Vigie, juin 2012

 

 

 

LA FIN DU CHAT

 

 

J’achève les relectures de L’éloignement, jusqu’à cette dernière page qui évoque la mort du chat Pamplemousse. Chadek, son compère survivant, est devenu si maigre. Comme autrefois en Guyane au début de cette longue maladie dont je l’avais sauvé en lui faisant une piqûre chaque jour et en le nourrissant tant bien que mal d’une sorte de graisse répugnante qu’il fallait lui administrer de force, je le retrouve prostré sous la pluie. Je l’amène en urgence chez le vétérinaire. Trente-cinq degrés, deux kilos d’os et de souffrance féline. Je pars sans le chat en pleurant sous la pluie. Je l’imagine sous sa lampe chauffante, avec ses perfusions. « Insuffisance rénale », a dit le vétérinaire. Est-ce que sous ses poils jaunes, sa peau aussi est devenue jaune ? Il n’est pas sûr du tout qu’il en sorte vivant.

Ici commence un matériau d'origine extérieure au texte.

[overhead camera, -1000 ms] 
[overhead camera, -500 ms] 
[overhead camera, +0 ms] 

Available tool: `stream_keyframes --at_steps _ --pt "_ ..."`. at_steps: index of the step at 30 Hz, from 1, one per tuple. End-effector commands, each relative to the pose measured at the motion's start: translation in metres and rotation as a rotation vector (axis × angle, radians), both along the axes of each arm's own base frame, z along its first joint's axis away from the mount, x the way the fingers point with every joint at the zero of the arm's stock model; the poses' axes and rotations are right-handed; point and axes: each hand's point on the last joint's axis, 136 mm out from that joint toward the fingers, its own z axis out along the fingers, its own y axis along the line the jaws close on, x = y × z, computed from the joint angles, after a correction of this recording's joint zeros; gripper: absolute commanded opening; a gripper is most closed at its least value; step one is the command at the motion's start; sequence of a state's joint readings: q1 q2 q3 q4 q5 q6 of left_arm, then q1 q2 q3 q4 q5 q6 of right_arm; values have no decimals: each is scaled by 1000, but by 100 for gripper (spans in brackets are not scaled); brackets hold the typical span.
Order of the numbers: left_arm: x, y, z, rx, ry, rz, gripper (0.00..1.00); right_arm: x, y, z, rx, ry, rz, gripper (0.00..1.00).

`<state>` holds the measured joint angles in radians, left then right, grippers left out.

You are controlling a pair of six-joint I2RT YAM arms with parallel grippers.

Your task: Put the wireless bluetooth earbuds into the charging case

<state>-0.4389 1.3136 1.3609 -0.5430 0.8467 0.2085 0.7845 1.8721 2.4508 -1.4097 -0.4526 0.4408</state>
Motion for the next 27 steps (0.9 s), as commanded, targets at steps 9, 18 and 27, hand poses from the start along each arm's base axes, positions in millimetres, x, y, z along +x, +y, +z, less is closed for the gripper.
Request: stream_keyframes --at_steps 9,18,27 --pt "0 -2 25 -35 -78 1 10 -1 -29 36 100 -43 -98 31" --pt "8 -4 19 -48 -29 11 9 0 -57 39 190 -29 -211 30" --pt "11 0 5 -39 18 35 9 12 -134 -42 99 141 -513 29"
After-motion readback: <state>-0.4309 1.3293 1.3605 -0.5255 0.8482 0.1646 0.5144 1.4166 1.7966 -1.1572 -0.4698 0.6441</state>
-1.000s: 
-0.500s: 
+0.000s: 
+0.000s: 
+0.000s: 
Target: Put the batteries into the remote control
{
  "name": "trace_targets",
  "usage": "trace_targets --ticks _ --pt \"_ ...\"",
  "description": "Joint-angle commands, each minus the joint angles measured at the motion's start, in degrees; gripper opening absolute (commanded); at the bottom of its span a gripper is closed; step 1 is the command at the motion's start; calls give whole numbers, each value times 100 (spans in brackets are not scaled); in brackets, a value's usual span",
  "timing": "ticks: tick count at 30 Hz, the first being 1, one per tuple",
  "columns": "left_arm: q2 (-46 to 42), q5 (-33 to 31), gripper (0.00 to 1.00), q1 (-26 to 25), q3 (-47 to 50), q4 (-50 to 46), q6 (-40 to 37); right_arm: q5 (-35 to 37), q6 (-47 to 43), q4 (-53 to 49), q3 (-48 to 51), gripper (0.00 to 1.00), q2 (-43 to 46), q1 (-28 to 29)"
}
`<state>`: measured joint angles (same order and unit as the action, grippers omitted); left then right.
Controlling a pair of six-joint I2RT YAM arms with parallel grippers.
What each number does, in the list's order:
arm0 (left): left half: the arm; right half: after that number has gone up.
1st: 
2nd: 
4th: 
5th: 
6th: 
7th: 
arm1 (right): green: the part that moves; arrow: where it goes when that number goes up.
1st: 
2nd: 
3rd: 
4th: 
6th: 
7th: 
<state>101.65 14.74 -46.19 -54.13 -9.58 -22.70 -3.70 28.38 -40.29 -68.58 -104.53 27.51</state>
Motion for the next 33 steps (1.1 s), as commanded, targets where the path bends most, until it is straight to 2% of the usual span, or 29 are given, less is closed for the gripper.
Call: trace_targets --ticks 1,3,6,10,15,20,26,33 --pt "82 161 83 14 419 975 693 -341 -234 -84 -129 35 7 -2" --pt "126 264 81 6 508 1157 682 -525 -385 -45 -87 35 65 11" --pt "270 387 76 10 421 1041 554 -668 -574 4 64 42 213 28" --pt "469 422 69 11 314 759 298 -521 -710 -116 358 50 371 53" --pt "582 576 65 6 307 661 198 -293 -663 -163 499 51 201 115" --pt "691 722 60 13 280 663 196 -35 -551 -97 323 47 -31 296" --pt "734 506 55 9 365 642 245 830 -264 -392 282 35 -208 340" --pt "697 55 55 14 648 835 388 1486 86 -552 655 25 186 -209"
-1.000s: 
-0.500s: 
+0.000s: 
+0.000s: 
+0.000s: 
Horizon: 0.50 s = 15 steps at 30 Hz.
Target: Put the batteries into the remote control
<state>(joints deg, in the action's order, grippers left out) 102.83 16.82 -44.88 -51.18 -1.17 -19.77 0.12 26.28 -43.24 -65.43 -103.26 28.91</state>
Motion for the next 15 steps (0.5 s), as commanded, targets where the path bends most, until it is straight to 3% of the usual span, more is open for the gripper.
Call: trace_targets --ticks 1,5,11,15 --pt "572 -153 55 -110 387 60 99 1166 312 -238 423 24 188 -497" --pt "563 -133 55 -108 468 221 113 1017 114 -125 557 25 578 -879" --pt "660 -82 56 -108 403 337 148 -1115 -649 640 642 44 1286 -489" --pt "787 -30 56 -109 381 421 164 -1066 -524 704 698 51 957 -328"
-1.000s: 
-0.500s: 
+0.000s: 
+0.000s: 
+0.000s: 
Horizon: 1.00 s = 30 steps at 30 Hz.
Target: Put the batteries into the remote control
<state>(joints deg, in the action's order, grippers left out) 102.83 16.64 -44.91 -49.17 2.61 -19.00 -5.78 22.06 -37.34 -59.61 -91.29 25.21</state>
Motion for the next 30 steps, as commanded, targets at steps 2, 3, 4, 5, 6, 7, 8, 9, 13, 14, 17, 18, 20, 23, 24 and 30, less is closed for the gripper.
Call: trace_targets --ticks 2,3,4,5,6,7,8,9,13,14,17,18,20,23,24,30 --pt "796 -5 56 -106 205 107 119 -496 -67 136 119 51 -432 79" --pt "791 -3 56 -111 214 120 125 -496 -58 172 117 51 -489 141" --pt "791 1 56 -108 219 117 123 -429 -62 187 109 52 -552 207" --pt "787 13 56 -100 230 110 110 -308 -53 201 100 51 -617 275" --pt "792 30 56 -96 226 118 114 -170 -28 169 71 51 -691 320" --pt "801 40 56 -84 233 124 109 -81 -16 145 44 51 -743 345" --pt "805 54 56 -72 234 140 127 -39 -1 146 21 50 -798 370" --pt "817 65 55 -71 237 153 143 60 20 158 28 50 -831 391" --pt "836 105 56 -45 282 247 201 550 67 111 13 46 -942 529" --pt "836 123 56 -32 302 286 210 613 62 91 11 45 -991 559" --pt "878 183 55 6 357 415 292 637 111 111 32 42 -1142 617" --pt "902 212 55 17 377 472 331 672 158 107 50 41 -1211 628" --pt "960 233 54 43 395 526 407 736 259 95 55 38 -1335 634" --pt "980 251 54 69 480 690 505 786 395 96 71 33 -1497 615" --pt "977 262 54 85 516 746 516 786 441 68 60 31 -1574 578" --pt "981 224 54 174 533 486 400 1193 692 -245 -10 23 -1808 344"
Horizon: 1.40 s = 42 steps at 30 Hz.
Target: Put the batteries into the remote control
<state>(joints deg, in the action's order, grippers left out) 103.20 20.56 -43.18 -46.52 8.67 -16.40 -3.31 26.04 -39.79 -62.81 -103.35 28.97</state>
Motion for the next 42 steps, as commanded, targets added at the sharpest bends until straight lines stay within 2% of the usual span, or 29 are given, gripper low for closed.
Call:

Peut-être mourra-t-il en même temps que s’achève le livre – la fin du chat est aussi celle d’un chapitre de notre vie humaine. Les animaux de Guyane ainsi disparaissent à mesure que nos souvenirs se dissolvent. C’est aussi cela, l’éloignement.

 

*

 

Averse interminable, litanie des crépitements sur le toit en tôle. Dans la pièce d’à côté le chat se traîne, mange, crache une petite mare de bile que je nettoie, puis me rejoint, épuisé, ronronnant. Je continue à écrire en le gardant sur mes genoux. Je sens sous ma main son squelette encore chaud.